### What the task asks
Any pictures in the records below must be left out when you repeat the lines from the line containing "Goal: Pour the" through the line containing "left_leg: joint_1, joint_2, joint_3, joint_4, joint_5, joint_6" exactly.

### Stored data
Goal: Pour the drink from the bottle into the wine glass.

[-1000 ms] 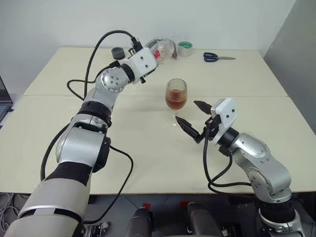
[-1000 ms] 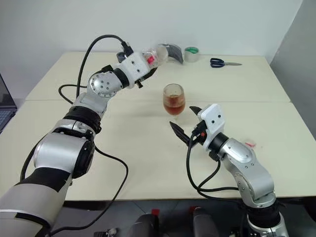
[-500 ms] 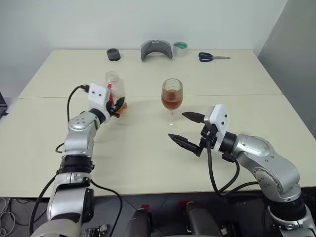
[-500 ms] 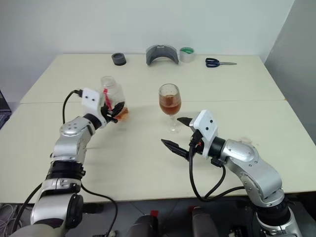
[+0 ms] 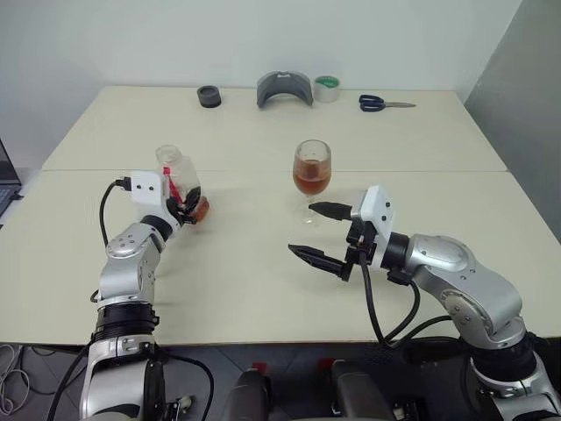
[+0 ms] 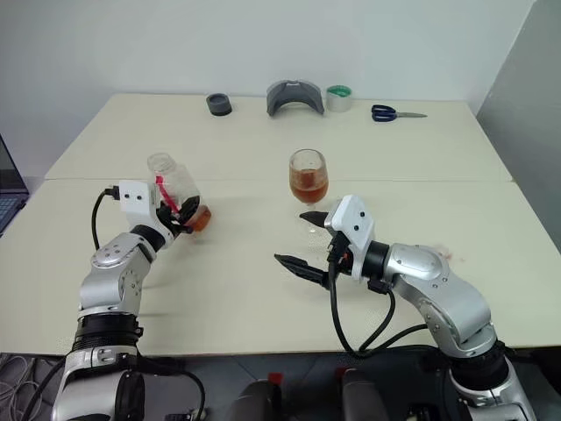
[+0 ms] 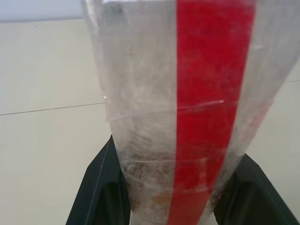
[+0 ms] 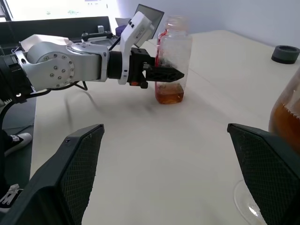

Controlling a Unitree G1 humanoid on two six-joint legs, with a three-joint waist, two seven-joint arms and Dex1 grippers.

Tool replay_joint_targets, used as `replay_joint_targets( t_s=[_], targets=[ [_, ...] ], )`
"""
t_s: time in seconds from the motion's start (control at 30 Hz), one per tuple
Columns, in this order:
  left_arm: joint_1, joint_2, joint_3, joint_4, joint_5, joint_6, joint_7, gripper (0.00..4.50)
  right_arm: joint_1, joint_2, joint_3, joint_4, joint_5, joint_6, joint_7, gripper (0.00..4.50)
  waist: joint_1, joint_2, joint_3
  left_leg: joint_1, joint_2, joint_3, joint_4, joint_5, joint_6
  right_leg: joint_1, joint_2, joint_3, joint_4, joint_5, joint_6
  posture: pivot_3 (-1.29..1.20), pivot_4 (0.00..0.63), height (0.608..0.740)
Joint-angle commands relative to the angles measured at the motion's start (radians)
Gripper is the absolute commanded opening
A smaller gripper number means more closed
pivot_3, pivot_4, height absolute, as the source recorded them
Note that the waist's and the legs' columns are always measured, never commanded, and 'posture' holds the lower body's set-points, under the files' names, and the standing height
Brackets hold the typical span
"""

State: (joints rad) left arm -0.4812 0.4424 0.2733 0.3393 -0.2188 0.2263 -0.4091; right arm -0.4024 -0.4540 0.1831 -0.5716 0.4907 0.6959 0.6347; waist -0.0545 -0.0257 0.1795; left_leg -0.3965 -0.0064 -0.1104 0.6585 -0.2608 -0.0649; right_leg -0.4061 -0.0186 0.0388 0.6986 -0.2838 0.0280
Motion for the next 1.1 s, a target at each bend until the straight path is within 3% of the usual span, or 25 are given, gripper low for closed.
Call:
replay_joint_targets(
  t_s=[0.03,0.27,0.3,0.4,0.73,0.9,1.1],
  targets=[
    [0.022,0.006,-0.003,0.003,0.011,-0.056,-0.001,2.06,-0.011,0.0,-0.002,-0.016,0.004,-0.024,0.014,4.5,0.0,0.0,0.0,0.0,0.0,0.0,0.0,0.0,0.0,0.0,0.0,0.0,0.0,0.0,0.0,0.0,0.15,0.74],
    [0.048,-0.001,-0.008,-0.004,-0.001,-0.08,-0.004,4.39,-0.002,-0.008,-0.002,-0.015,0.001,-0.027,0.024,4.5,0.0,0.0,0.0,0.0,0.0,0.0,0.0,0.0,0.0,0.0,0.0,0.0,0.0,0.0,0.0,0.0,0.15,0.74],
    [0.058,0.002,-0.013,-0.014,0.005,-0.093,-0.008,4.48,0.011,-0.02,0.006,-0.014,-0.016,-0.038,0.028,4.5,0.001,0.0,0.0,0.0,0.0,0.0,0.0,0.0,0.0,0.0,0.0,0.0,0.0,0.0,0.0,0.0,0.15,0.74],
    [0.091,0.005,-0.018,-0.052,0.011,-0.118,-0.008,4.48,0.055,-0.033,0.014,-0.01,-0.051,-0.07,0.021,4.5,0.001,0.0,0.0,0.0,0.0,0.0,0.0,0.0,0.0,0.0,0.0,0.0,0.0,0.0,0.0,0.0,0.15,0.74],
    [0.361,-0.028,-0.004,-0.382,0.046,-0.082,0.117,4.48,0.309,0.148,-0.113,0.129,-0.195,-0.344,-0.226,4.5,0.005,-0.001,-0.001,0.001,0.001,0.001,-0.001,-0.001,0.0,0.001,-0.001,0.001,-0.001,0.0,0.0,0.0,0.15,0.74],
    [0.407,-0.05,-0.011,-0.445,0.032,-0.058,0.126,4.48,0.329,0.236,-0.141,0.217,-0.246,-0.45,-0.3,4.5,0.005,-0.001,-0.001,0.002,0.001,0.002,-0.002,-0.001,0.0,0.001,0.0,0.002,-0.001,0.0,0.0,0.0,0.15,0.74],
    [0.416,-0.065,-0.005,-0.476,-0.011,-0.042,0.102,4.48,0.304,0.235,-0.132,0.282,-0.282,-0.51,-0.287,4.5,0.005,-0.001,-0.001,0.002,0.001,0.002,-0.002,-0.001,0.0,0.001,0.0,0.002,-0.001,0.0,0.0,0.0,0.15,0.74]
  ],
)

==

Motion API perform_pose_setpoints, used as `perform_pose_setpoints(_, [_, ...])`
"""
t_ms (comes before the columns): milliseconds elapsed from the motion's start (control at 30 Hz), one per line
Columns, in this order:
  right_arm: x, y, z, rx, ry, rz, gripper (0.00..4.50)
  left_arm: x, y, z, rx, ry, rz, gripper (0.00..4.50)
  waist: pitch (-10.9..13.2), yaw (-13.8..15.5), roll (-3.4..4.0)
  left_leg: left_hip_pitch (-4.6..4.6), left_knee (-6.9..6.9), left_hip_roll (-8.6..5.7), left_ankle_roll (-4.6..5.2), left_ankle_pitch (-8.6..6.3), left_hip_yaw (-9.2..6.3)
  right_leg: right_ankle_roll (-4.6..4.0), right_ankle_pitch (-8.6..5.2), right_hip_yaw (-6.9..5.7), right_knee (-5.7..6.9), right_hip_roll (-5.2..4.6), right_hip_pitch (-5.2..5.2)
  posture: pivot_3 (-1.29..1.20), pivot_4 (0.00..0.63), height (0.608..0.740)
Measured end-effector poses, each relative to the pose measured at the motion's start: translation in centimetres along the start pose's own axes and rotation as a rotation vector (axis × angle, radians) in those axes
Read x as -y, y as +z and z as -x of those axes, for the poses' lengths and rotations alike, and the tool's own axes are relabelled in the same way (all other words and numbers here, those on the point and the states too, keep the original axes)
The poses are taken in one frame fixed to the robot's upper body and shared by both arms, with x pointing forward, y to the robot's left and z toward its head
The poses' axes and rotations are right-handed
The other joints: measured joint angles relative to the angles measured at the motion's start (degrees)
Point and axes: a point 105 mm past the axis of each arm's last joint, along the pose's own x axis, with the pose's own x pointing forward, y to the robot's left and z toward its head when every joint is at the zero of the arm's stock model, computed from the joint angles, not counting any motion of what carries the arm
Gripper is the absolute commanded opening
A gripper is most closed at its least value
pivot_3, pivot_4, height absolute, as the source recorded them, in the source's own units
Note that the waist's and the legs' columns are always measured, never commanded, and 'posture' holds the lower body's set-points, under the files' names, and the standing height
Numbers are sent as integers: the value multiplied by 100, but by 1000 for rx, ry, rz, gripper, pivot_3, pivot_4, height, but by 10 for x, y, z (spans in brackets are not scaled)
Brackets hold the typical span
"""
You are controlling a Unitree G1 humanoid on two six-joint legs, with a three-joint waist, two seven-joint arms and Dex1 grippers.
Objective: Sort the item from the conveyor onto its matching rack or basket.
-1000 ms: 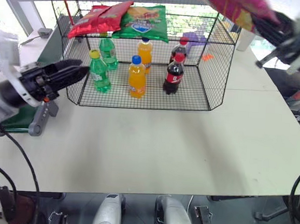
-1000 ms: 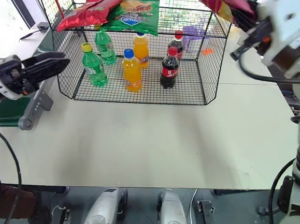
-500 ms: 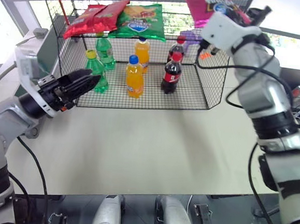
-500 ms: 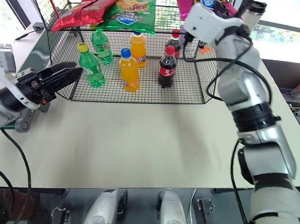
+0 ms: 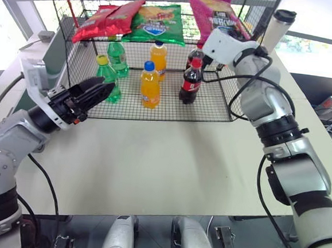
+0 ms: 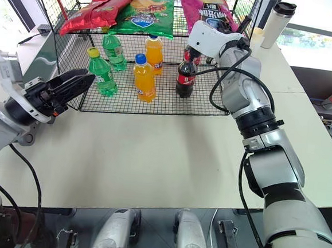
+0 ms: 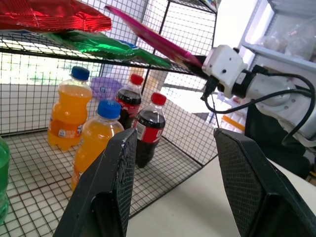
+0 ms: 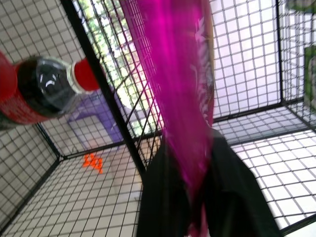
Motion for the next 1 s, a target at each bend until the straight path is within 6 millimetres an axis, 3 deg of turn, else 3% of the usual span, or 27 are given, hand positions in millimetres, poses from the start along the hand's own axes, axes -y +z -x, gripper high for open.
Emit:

### Written reply
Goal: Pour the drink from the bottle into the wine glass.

[-1000 ms] 
[-1000 ms] 
[-500 ms] 
[-500 ms] 
[+0 ms] 
[+0 ms] 
[+0 ms] 
[+0 ms] 

Controlling a Unitree G1 humanoid on two six-joint legs, with a three-joint waist, two seven-joint arms and Dex1 grippers.

Tool replay_joint_targets, used as `replay_joint_targets( t_s=[_], targets=[ [_, ...] ], )`
"""
t_s: time in seconds from the motion's start (control at 30 Hz), one per tuple
Columns, in this order:
  left_arm: joint_1, joint_2, joint_3, joint_4, joint_5, joint_6, joint_7, gripper (0.00..4.50)
  right_arm: joint_1, joint_2, joint_3, joint_4, joint_5, joint_6, joint_7, gripper (0.00..4.50)
  waist: joint_1, joint_2, joint_3
  left_leg: joint_1, joint_2, joint_3, joint_4, joint_5, joint_6

No more work is needed on this answer.